Pictured, clockwise from top left (see below for more information on each):

  • Unexpected Beauty, 2017, 2019
  • Reflections of Serenity, 2014, 2019
  • Lakeside Dream, 2016, 2019
  • Subtle Beauty, 2015
  • Bold Beauty, 2015

About the art and artist

Digital photos by Akron artist Rob Blair capture a serenity in — and profound respect for — the natural environment. Animals or botanical features are the protagonist of his images, the horizontal format for which suggests the calm expanse of nature, often including water reflections and skies with many subtle gradations of color. The raw images all were captured in our corner of the state. Then the artist adjusted elements of the composition to convey specific moods. Blair says:

"Growing up in Northeast Ohio, I always thought that I had to travel to exotic locations in order to experience true beauty in nature.
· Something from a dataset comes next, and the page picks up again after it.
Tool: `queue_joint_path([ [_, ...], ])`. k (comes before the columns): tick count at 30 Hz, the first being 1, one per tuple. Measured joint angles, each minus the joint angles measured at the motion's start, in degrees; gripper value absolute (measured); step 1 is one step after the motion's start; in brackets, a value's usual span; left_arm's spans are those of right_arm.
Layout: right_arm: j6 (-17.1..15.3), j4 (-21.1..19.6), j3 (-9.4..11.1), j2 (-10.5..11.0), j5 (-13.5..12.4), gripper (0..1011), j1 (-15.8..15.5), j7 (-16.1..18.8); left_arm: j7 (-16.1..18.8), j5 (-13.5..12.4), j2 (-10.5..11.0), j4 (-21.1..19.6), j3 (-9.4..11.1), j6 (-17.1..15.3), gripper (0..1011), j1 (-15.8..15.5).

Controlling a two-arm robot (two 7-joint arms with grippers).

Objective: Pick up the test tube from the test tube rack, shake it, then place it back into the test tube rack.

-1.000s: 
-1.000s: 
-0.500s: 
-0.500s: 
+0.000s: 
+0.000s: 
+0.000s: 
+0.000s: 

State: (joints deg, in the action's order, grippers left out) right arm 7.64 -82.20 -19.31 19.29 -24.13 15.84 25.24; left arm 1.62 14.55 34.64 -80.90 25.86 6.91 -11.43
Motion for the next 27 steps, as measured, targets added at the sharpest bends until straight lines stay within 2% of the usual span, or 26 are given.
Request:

But as the years passed and I began a family of my own in the Akron area, I slowly grew to see and appreciate the unique and dynamic beauty that comes with each passing season in this place I call home ... with no need to escape or look elsewhere.”

Blair comes from a long line of artists and has won national awards for his nature photography, including from the National Park Foundation. He speaks of the spiritual content of his work, which is highly evocative and ranges from the broad vistas of landscape to macro-photography.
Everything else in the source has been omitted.